As soon as the New Year celebrations have been satisfactorily concluded, according to local custom, the modern Catholic needs to take a deep breath and prepare for the dash through Our Lord’s childhood, adolescence and early adulthood which, the Church has decreed, should all be crammed into the next fortnight (or less, depending on where the Sundays fall).
The 1962 Roman Missal, the last official rubric for the Mass prior to the reforms of the Second Vatican Council, shows how the Church developed the nativity theme in a much more measured way then we do today though still confining it to the 20 days between December 25 and January 13.
The Sunday in the Octave of Christmas was simply that, though it took precedence over the three major feasts that immediately follow Christmas Day where there was a clash. The gospel reading for that day were the words of Simeon and Anna at Christ’s Presentation in the Temple.
January 1 had lost its title of the Feast of the Circumcision, and by that time also its status as a Holyday of Obligation though the gospel — the briefest in the Calendar at one verse — was Luke 2, 21, the account of the circumcision. The Sunday before the Epiphany was then the Feast of the Holy Name of Jesus (with the same Gospel) and the Feast of the Epiphany itself was celebrated on January 6 where it should be.
[Father Z has a wry take on the modern practice of shunting feasts to the nearest Sunday, commenting that
“I suppose that they reasoned that more people would celebrate the important feast that way. I say that 1) that signals that bishops think that our obligations according to the religion of virtue aren’t that important, 2) the liturgical year isn’t that important, and 3) parishes lose a collection.”
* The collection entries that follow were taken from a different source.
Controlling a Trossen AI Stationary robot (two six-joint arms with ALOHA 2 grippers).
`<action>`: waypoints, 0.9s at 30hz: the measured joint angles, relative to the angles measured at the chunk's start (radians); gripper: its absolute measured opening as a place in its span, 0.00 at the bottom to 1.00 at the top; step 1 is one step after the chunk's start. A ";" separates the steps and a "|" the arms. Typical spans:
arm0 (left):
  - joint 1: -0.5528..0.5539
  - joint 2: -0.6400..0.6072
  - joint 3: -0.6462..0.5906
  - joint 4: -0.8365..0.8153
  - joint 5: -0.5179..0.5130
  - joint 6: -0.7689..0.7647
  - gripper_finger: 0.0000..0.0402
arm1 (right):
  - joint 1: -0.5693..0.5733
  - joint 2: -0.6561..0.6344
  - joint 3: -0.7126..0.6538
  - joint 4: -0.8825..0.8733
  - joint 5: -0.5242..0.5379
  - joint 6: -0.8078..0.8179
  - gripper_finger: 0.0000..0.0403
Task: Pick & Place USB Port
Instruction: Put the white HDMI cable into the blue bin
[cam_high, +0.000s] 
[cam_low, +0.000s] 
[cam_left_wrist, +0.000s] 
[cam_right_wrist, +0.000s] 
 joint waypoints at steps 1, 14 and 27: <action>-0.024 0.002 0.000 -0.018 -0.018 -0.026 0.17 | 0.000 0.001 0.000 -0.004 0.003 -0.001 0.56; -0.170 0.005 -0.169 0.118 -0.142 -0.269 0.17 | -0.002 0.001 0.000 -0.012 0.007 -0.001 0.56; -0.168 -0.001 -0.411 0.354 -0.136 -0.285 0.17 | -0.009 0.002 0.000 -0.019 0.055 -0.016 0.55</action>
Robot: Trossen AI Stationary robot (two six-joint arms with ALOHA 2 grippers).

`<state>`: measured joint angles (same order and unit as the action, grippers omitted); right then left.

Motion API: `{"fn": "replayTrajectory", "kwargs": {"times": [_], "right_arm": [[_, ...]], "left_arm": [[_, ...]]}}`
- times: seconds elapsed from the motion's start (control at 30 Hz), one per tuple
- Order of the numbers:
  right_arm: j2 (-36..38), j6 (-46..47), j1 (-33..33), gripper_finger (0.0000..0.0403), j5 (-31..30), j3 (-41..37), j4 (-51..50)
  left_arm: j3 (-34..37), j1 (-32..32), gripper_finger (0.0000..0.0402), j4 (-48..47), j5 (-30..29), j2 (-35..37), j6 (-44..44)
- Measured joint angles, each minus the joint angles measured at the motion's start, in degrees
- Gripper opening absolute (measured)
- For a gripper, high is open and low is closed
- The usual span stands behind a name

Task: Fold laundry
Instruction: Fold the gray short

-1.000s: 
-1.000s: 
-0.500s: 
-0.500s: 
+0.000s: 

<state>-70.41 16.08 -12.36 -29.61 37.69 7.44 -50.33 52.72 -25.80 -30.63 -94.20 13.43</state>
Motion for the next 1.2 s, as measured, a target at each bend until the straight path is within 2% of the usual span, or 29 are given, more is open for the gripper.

I leave my readers to draw their own conclusion!]
We then come to the Feast of the Holy Family on the Sunday after Epiphany with its gospel recounting the events surrounding that visit to Jerusalem when he was 12 years old. And finally the Commemmoration (not a feast) of Our Lord’s Baptism on January 13, marking the end of Christmastide.
So we have replaced the Feast of the Circumcision with the Feast of Mary, Mother of God, suppressed the Feast of the Holy Name of Jesus (“since the imposition of the name of Jesus is already commemorated in the office of the Octave of Christmas.” , whatever that means), turned Epiphany into a moveable feast, moved the Feast of the Holy Family from the Sunday after Epiphany to the Sunday after Christmas, and promoted the Baptism of Our Lord to the status of a Feast which is itself transferred or “not celebrated” in those years when the Epiphany is celebrated on January 7 or 8.
And the gospel of the Second Sunday after Epiphany — the Marriage Feast at Cana, a key reading in the narrative of Christ’s life — is now only read one year in three.
One is tempted to wonder whether any of this has improved either the narrative or the worship.